I drain him before my red hourglass empties.

DANNY

Just when I had a chance to ask what’s in a life, I met the woman of my dreams. This was the grand love story that fell short of the fairytale ending, unless fairytales end in chains. After years went passing by, I was finally jolted awake from a five year coma. Suddenly aware my friends had moved on, the opportunities I once had for new relationships were now long gone. I refuse to go back into the chains of another 5 year coma, I’d rather bask in the freedom of loneliness. That’s a freedom nobody will ever take from me.

REDGODDESS

Since the passing of Mr. Chip, Lola has been in a manic mood. She has avoided her lover in fear of being too vulnerable. She tries to keep herself busy with work but is still numb with sadness. No one has come to claim Mr. Chip’s belongings. She’s beginning to wonder who will make the funeral arrangements. There are certain chain of events that turns life on its ugly head. Lola wonders if this job is the pinnacle of her existence. Would anyone care if wasn’t at the hotel? The next day, Lola calls in sick for the first time.

PLANET Z

Eddie loves to write chain letters. The crazier, the better.

Instead of saying that you need to forward e-mails to 10 friends to avoid being hit by a bus, he’d scare people with solar flares or runaway steamrollers.

Then, one day, there was a solar flare and runaway steamroller ran him over, and he spent the next two months in the hospital.

He wasn’t able to type his chain letters with his arms broken.

So, he used speech to text software instead.

The chain letters continued until annoyed readers broke his jaw. And another solar flare roasted him to ashes.

When I put your heart in a cage like a bird

When I put your heart in a cage like a bird, I am keeping it from flying away… away…
When I put your heart in a cage like a bird, I am protecting it from the cat’s claws.
When I put your heart in a cage like a bird, I can hear it sing to the breaking dawn.
When I put your heart in a cage like a bird, I can take it to the doctor when it is sick.
When I put your heart in a cage like a bird, I am keeping it from shitting on my furniture.

Goddess

You’re a mess. You’re a wreck.
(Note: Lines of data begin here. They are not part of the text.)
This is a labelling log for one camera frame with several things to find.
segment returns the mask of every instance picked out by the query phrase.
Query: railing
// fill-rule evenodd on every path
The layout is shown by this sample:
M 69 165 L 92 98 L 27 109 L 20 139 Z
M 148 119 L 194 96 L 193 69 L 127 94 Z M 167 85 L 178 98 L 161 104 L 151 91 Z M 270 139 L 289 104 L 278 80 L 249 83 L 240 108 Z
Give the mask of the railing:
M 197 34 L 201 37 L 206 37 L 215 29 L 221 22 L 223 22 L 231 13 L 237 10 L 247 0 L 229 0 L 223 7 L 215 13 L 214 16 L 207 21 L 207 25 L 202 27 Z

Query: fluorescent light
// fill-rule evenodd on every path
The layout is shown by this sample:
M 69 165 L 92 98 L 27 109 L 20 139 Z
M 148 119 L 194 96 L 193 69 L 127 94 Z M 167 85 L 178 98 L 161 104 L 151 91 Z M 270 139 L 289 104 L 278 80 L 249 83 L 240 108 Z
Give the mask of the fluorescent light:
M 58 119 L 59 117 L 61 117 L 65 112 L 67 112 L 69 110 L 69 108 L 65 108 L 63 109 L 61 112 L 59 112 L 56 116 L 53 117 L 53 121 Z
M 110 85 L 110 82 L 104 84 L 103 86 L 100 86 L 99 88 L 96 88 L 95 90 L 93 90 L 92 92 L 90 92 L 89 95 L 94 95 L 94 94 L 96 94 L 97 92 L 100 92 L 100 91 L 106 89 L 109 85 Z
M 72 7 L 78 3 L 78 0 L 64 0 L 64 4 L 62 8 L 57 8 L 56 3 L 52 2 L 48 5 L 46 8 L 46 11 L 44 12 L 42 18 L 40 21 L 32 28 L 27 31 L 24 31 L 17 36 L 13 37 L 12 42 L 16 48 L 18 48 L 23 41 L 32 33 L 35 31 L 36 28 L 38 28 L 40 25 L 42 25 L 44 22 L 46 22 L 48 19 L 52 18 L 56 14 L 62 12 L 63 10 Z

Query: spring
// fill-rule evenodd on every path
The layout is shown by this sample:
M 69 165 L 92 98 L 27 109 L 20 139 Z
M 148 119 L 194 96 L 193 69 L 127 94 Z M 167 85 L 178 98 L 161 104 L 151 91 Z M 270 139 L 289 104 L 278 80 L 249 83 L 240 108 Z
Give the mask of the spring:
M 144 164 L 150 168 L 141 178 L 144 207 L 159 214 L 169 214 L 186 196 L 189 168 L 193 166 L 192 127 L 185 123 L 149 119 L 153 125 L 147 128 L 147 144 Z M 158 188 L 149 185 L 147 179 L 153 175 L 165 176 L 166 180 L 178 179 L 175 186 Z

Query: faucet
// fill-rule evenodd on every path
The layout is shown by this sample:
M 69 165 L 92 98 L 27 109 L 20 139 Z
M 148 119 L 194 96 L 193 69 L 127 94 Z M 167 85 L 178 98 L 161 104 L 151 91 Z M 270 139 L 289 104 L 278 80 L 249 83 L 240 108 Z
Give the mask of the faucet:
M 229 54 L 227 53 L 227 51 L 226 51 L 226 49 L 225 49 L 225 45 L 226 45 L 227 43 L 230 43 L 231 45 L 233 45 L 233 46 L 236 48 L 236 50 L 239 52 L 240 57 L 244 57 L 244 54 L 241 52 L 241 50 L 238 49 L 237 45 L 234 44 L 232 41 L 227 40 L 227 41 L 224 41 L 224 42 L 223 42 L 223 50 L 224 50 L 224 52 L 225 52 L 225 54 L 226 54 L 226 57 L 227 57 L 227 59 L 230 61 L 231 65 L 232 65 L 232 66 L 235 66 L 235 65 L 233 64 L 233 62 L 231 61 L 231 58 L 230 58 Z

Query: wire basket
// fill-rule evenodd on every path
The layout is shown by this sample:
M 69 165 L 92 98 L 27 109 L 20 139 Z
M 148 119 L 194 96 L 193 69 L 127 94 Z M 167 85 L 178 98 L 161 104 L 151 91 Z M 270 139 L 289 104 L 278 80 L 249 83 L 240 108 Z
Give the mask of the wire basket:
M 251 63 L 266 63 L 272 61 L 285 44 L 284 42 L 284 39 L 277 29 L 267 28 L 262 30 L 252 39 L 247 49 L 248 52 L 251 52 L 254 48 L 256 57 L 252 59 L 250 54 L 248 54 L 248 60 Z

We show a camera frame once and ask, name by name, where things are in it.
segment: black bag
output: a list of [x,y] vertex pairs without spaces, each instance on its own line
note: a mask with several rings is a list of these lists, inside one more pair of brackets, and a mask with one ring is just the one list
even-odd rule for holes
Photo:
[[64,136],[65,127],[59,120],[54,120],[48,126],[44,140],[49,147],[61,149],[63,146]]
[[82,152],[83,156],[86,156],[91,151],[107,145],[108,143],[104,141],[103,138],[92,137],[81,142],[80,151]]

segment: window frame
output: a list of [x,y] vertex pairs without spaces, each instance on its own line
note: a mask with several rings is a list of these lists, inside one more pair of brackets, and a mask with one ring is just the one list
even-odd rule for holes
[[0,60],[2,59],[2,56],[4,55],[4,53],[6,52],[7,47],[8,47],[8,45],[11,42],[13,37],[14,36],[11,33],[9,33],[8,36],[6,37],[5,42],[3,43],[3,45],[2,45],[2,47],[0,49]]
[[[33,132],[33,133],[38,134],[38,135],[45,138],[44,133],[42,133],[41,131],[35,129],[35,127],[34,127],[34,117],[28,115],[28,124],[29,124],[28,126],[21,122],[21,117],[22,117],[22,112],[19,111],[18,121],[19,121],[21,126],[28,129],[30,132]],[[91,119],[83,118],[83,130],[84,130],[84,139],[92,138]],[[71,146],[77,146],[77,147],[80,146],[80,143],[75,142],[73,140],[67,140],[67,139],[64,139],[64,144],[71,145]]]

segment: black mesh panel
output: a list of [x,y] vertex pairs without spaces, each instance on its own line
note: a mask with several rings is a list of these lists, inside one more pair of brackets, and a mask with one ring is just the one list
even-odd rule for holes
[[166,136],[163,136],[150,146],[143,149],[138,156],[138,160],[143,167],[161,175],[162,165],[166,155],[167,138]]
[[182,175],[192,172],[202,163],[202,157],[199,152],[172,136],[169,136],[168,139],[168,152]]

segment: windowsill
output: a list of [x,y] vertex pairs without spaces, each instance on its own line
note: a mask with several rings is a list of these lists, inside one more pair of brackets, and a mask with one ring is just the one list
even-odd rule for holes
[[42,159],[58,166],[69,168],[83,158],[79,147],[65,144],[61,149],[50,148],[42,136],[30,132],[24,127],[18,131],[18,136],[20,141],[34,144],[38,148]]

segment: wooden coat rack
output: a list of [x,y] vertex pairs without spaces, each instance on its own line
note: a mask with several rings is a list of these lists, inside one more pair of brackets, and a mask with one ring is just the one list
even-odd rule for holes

You’re a walking disaster.
And you think the Goddess can help you get your life straight?
When you invite the Goddess into your life, you invite her into your heart.
But like any guest, you must prepare your heart for her to enter it.
Would you invite over a guest to a mess of a home?
Would you invite over a guest to a wreck of a home?
Take power over your life!
Clean up your wicked ways!
And once you have gotten your life in order, you’ll find the Goddess waiting, already there.